#286
Mar 10, 2024
Books
This week I read:
Twin Spirits: The Complete Weird Stories of W. W. Jacobs edited by S. T. Joshi
That’s the guy who wrote The Monkey’s Paw.
I hadn’t heard of any of his other stories, and I don’t think I’d actually read The Monkey’s Paw before, but it’s a book of short stories edited by S. T. Joshi so I figured this was right up my alley. And it kind of was, I guess.
W. W. Jacobs definitely writes in that old-fashioned horror / mystery story style where care is given to how the narrator learned the details of the story (the story-within-a-story framing device is very common) and nothing too mysterious happens, all the weird happenings can be explained as coincidences or tricks. They were mostly a bit mundane for me, some were more entertaining than others, but ultimately in most of the stories very little happened.
Roleplaying Games
The Halls of Arden Vul
We had a B-team adventure this week, with some of the party heading deeper into the dungeon, but most hanging out at the inn near the Arena waiting for the Lord to get back to them about a meeting. He won’t. The guard captain they sent a letter to will swing by in a couple of days, eat and drink at their expense, and explain that the Lord is very busy and only cares about putting on a good show, not about anything the PCs think they might know: if they want a meeting they’ll have to get his attention by doing something for the Arena first, like buying them some new gladiators or capturing a cool monster.
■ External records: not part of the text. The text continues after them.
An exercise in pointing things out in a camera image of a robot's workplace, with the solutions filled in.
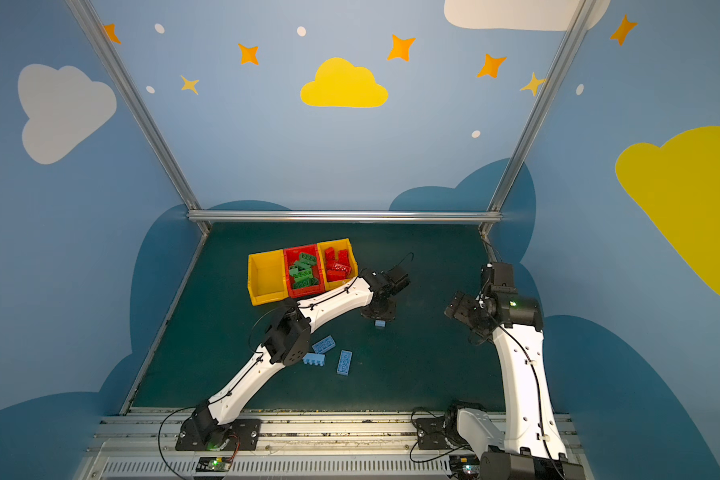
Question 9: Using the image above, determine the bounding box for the red lego brick top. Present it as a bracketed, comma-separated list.
[324, 247, 336, 270]

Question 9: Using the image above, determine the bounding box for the dark green lego brick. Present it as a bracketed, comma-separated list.
[299, 252, 317, 267]

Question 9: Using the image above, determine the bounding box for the blue lego on green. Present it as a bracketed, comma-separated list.
[302, 353, 326, 367]

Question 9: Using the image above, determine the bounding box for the right aluminium frame post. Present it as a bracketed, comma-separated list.
[479, 0, 598, 243]

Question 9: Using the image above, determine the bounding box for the aluminium frame post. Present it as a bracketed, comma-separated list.
[66, 0, 201, 214]
[479, 0, 598, 243]

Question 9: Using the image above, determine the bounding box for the large red lego brick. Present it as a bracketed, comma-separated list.
[326, 262, 352, 282]

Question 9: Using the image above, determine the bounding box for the horizontal aluminium frame bar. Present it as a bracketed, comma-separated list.
[187, 210, 502, 224]

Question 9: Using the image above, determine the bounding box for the yellow bin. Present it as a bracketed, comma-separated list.
[317, 238, 359, 291]
[247, 249, 289, 306]

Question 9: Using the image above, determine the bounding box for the right controller board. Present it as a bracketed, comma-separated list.
[448, 455, 480, 480]

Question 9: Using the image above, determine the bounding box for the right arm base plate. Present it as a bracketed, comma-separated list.
[413, 416, 456, 451]

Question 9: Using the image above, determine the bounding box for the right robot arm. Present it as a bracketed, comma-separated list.
[445, 291, 586, 479]

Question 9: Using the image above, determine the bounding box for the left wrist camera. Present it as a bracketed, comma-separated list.
[382, 266, 410, 296]

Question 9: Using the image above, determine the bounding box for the controller board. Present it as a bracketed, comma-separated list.
[448, 455, 480, 480]
[195, 456, 233, 473]

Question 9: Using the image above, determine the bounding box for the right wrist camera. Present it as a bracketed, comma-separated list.
[480, 262, 517, 295]

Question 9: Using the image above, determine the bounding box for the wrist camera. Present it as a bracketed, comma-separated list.
[480, 262, 517, 295]
[382, 266, 410, 296]

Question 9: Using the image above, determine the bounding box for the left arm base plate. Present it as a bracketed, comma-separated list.
[175, 418, 262, 452]

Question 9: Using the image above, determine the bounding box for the red bin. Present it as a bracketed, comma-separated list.
[283, 244, 326, 298]

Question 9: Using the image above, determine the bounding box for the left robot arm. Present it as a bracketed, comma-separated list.
[175, 267, 410, 451]

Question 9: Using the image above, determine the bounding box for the left aluminium frame post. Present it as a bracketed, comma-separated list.
[66, 0, 201, 214]

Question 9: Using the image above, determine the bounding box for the left controller board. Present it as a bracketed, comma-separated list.
[195, 456, 233, 473]

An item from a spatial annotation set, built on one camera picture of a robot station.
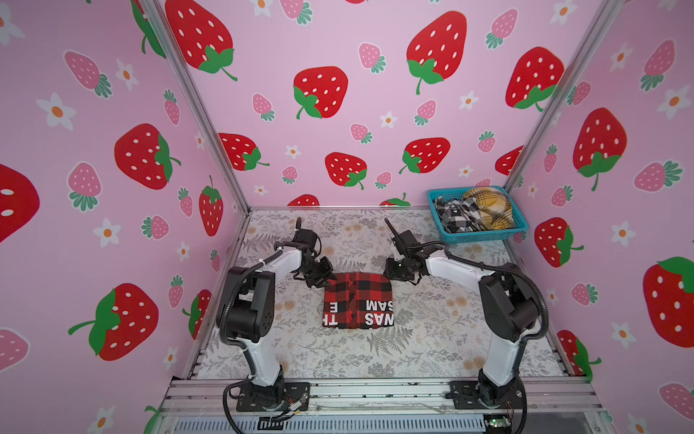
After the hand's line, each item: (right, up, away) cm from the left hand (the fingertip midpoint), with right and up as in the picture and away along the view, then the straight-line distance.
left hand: (336, 278), depth 93 cm
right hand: (+17, +1, +1) cm, 17 cm away
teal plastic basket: (+72, +20, +11) cm, 76 cm away
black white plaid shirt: (+48, +22, +12) cm, 54 cm away
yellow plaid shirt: (+63, +26, +14) cm, 70 cm away
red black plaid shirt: (+8, -7, -5) cm, 11 cm away
So, the exploratory squad went down another two floors, and things went pretty much as I expected. Everywhere they went looked very dangerous, so they turned back, until they accidentally triggered one of those dangerous things. Now one PC has a cursed stone torch stuck to their hand, and the party are being pursued by three high-level adventurer-bandits.
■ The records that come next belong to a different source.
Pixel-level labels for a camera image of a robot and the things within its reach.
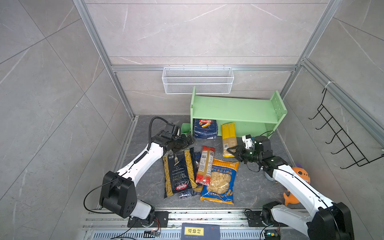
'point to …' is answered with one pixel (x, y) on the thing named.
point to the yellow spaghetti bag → (229, 138)
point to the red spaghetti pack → (204, 169)
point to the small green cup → (185, 127)
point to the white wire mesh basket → (207, 80)
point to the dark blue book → (198, 231)
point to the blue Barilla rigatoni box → (205, 129)
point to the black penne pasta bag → (179, 172)
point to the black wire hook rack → (359, 157)
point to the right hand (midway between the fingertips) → (227, 149)
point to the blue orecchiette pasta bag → (221, 188)
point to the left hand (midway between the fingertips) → (190, 140)
The players hope they can get sanctuary from the troll who operates the lifts down here, but I’m not so sure about that…
Miscellaneous
It’s been a very productive week for thing-doer
, this week I’ve implemented:
- Actually running containers, not just processes, along with resource limits (and scheduling based on those limits) and port forwarding.
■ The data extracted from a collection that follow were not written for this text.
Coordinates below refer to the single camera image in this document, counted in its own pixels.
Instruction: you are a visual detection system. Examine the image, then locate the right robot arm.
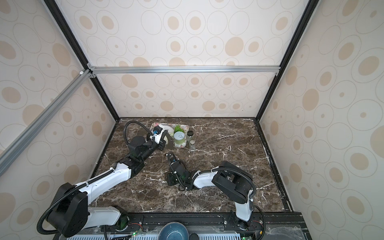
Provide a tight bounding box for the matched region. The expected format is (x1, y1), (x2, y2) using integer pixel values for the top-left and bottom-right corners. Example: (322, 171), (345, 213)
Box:
(166, 160), (257, 222)

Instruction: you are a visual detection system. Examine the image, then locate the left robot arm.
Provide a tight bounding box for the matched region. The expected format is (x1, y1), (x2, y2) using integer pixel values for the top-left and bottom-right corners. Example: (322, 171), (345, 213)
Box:
(36, 121), (168, 238)

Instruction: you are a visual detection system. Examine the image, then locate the white plate with red text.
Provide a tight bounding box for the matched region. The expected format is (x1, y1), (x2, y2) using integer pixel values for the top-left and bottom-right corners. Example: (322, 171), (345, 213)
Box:
(163, 124), (175, 137)

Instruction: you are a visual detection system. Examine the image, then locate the green leafy vegetable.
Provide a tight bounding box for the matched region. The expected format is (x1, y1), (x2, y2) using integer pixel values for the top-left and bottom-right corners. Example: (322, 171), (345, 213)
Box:
(175, 125), (185, 133)

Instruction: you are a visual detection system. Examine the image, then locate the floral rectangular tray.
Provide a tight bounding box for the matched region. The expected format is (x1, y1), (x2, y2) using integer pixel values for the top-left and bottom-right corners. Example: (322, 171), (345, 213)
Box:
(151, 123), (189, 149)

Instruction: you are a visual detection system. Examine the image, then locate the small clear glass bottle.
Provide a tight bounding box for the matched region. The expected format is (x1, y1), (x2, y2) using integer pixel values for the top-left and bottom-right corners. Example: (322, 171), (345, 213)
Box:
(189, 140), (196, 152)

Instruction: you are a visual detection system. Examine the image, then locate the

- Container networking, using flannel, so that every container can reach every other container.
- Cluster DNS, built atop my resolved, with worker nodes serving records for pods and nodes.
And just today I reached a really cool milestone: I set up worker nodes on two different computers, scheduled an nginx container to one and an ubuntu container to the other, and was then able to curl
the nginx container via its autogenerated domain name! That’s a true end-to-end test, and it was not easy to get there: I think I’ve learned more about Linux networking in the last two days than I have in the last two years.
I’ll put the code up on GitHub shortly, as soon as I’ve resolved a few niggles—how I got the networking working was very manual, maybe I can automate it more—as I’ve now reached the minimum set of functionality that a container orchestrator needs.
I think the next feature I want to implement is a cluster-accessible API server, so that containers can call out to create new pods (and other resources); but the next thing to do is probably to set up a group of two or three VMs, with configuration as code, so I can do end-to-end testing without a load of manual work.